▶ [Input for this task]

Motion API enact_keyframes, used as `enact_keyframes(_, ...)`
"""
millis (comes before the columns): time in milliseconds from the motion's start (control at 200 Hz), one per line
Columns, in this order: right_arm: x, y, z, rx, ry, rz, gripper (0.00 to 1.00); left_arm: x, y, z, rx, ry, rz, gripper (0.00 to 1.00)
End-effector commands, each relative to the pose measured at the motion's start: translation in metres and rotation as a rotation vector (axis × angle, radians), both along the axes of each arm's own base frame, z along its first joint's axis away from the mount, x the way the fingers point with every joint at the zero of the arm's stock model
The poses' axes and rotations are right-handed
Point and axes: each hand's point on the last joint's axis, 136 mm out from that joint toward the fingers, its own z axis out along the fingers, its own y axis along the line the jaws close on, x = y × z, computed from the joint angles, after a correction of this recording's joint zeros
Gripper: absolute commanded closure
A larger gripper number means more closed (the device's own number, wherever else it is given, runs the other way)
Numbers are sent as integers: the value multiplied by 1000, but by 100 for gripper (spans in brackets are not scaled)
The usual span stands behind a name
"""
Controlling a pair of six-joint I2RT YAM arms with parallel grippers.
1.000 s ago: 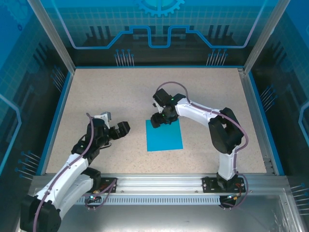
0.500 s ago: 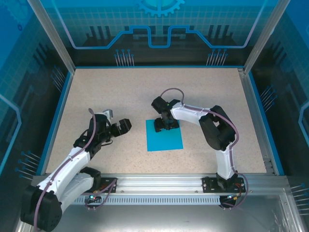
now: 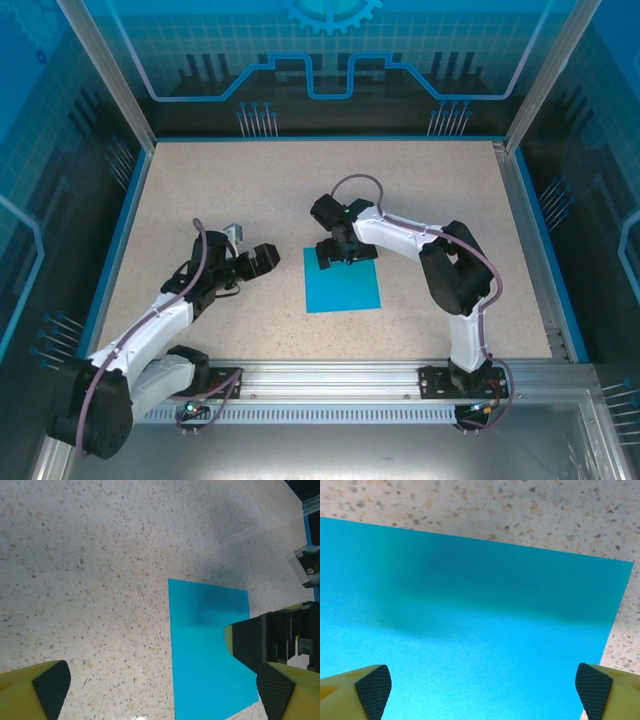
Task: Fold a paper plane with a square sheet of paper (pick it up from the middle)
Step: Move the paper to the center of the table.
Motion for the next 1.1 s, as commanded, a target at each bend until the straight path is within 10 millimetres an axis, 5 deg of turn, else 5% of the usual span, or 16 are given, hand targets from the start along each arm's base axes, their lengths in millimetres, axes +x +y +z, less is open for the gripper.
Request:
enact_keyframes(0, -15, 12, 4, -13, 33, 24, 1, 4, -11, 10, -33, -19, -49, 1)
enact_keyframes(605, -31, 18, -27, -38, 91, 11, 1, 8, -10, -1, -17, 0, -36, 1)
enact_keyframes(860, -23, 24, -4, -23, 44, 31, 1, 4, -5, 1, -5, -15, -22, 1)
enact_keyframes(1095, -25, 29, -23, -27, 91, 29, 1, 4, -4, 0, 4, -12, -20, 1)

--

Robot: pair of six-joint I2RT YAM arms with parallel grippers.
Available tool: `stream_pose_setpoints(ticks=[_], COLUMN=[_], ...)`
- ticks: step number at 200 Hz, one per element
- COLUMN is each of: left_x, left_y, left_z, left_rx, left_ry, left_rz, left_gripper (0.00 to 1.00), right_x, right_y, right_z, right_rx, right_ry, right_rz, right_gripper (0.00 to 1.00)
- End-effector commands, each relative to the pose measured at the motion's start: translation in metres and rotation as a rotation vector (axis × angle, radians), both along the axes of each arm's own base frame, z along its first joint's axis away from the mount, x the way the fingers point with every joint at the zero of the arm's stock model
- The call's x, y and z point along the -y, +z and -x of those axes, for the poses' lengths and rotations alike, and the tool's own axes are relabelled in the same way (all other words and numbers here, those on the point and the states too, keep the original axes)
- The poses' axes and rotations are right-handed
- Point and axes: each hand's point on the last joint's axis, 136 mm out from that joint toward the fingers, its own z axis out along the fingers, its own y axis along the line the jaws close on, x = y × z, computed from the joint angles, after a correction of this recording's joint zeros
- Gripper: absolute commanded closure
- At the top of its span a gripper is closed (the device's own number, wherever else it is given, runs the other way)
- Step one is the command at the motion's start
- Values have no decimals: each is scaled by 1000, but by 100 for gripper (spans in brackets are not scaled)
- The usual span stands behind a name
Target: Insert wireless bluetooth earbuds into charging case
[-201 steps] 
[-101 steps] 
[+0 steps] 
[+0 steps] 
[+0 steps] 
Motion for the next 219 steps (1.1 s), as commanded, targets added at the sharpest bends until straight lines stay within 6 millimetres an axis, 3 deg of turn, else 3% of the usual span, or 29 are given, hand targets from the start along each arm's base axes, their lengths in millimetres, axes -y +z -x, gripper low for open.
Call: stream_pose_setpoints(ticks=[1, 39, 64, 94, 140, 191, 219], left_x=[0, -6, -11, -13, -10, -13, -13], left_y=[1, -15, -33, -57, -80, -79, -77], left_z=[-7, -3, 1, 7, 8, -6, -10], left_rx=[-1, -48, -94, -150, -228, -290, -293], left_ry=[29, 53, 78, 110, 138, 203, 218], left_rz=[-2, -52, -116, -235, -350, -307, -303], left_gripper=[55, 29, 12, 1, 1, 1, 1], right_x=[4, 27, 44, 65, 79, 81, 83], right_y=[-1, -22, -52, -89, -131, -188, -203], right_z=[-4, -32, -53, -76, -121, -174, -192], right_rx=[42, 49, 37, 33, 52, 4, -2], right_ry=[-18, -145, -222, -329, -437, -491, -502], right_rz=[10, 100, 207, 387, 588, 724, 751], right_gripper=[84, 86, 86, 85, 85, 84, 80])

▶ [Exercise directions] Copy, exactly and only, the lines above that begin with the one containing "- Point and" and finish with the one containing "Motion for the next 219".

▶ [Answer to this exercise]
- Point and axes: each hand's point on the last joint's axis, 136 mm out from that joint toward the fingers, its own z axis out along the fingers, its own y axis along the line the jaws close on, x = y × z, computed from the joint angles, after a correction of this recording's joint zeros
- Gripper: absolute commanded closure
- At the top of its span a gripper is closed (the device's own number, wherever else it is given, runs the other way)
- Step one is the command at the motion's start
- Values have no decimals: each is scaled by 1000, but by 100 for gripper (spans in brackets are not scaled)
- The usual span stands behind a name
Target: Insert wireless bluetooth earbuds into charging case
[-201 steps] 
[-101 steps] 
[+0 steps] 
[+0 steps] 
[+0 steps] 
Motion for the next 219 steps (1.1 s), as commanded, targets added at the sharpest bends until straight lines stay within 6 millimetres an axis, 3 deg of turn, else 3% of the usual span, or 29 are given, hand targets from the start along each arm's base axes, their lengths in millimetres, axes -y +z -x, gripper low for open.

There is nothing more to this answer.